*THE TASK:* Across the data, every line with the word "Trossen" counts once; state the total alone.

*SUPPLIED MATERIAL:*
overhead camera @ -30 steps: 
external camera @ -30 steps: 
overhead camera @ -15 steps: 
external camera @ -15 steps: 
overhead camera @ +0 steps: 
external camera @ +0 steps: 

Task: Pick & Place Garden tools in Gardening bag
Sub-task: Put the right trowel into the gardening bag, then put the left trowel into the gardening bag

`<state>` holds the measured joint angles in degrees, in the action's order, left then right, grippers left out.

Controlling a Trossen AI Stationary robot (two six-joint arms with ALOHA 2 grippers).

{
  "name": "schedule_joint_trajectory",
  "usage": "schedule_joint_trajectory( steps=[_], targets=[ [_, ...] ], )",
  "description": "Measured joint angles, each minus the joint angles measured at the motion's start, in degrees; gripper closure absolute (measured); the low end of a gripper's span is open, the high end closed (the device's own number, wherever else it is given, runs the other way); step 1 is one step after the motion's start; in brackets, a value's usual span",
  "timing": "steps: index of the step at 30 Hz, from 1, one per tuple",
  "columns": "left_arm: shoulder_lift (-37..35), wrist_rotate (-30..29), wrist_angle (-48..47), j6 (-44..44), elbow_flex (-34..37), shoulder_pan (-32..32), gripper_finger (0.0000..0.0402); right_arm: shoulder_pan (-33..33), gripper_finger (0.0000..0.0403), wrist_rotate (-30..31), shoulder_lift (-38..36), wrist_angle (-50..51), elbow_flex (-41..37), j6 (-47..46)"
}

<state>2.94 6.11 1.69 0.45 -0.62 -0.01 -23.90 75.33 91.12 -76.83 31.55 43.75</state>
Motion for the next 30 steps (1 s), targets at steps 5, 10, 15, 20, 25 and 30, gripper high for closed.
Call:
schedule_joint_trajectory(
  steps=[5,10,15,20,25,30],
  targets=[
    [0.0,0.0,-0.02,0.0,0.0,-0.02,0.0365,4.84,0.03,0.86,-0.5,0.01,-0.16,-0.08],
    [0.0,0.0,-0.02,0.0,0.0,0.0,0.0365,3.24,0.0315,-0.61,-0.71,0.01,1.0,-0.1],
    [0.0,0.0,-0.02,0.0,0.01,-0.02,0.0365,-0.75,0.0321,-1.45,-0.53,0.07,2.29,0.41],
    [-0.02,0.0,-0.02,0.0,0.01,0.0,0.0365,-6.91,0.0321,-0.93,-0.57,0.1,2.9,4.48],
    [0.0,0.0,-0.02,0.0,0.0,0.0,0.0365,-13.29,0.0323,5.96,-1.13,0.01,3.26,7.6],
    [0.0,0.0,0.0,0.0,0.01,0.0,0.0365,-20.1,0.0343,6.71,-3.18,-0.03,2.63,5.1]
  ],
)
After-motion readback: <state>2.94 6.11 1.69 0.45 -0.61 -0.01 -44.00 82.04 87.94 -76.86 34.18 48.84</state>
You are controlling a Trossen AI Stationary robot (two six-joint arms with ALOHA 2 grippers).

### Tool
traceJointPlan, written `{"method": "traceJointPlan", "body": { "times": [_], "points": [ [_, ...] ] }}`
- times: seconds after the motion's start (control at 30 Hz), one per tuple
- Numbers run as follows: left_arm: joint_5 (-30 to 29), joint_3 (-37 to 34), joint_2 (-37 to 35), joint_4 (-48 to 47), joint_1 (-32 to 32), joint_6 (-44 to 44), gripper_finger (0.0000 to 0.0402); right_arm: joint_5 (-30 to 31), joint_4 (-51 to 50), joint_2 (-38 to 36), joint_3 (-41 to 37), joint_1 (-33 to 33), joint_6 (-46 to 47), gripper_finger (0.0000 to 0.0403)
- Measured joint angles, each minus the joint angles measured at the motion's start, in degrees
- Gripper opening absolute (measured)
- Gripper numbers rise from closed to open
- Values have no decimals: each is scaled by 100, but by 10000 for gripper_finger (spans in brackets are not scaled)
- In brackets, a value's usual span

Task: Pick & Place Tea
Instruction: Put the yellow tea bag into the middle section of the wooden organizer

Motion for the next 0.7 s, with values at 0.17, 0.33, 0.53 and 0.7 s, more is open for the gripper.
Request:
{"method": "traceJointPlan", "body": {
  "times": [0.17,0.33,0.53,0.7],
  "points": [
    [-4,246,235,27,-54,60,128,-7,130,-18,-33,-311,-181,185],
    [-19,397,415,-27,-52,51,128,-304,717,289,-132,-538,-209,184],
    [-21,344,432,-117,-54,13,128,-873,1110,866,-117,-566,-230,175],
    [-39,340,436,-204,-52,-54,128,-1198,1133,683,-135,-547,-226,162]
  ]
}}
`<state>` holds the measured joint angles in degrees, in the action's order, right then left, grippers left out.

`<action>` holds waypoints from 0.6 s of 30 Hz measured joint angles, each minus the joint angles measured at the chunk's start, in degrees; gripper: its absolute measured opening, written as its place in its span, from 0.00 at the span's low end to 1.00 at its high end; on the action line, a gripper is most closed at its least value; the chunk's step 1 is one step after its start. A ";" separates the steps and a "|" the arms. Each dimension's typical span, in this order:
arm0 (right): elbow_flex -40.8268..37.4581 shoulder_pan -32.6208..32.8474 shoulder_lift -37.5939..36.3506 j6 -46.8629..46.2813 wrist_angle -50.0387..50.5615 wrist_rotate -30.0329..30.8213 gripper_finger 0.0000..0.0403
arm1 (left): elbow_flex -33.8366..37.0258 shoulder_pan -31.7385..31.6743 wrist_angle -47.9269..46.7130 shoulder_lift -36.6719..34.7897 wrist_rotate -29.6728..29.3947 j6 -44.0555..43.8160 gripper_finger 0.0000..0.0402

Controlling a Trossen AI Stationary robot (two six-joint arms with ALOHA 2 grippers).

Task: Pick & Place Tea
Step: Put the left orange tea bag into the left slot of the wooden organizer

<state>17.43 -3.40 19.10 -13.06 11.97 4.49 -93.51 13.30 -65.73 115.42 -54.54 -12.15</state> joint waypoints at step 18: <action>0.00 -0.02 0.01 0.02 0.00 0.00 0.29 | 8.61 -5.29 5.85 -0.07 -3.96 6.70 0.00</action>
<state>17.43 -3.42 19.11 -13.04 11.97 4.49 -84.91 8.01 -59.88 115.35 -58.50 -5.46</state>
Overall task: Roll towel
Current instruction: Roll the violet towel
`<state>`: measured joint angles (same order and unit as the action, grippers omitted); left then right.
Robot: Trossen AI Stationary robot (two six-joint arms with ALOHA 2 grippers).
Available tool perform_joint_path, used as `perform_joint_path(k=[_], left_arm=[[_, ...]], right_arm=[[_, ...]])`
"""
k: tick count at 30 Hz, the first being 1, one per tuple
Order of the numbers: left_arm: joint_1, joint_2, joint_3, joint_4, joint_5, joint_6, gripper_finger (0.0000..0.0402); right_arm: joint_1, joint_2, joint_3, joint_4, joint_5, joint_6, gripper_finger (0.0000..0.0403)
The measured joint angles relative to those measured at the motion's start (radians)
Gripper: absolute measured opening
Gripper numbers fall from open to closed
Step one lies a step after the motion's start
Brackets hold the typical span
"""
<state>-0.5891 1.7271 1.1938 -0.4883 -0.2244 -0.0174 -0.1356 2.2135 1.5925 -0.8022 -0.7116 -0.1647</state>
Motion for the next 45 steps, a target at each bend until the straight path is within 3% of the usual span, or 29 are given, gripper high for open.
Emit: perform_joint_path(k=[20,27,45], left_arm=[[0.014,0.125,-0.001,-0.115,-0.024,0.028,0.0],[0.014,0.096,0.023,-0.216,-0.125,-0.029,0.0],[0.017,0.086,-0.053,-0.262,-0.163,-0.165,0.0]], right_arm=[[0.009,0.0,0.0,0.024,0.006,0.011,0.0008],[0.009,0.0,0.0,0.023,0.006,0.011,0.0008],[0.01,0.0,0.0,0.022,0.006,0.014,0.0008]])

*FINISHED EXERCISE:* 4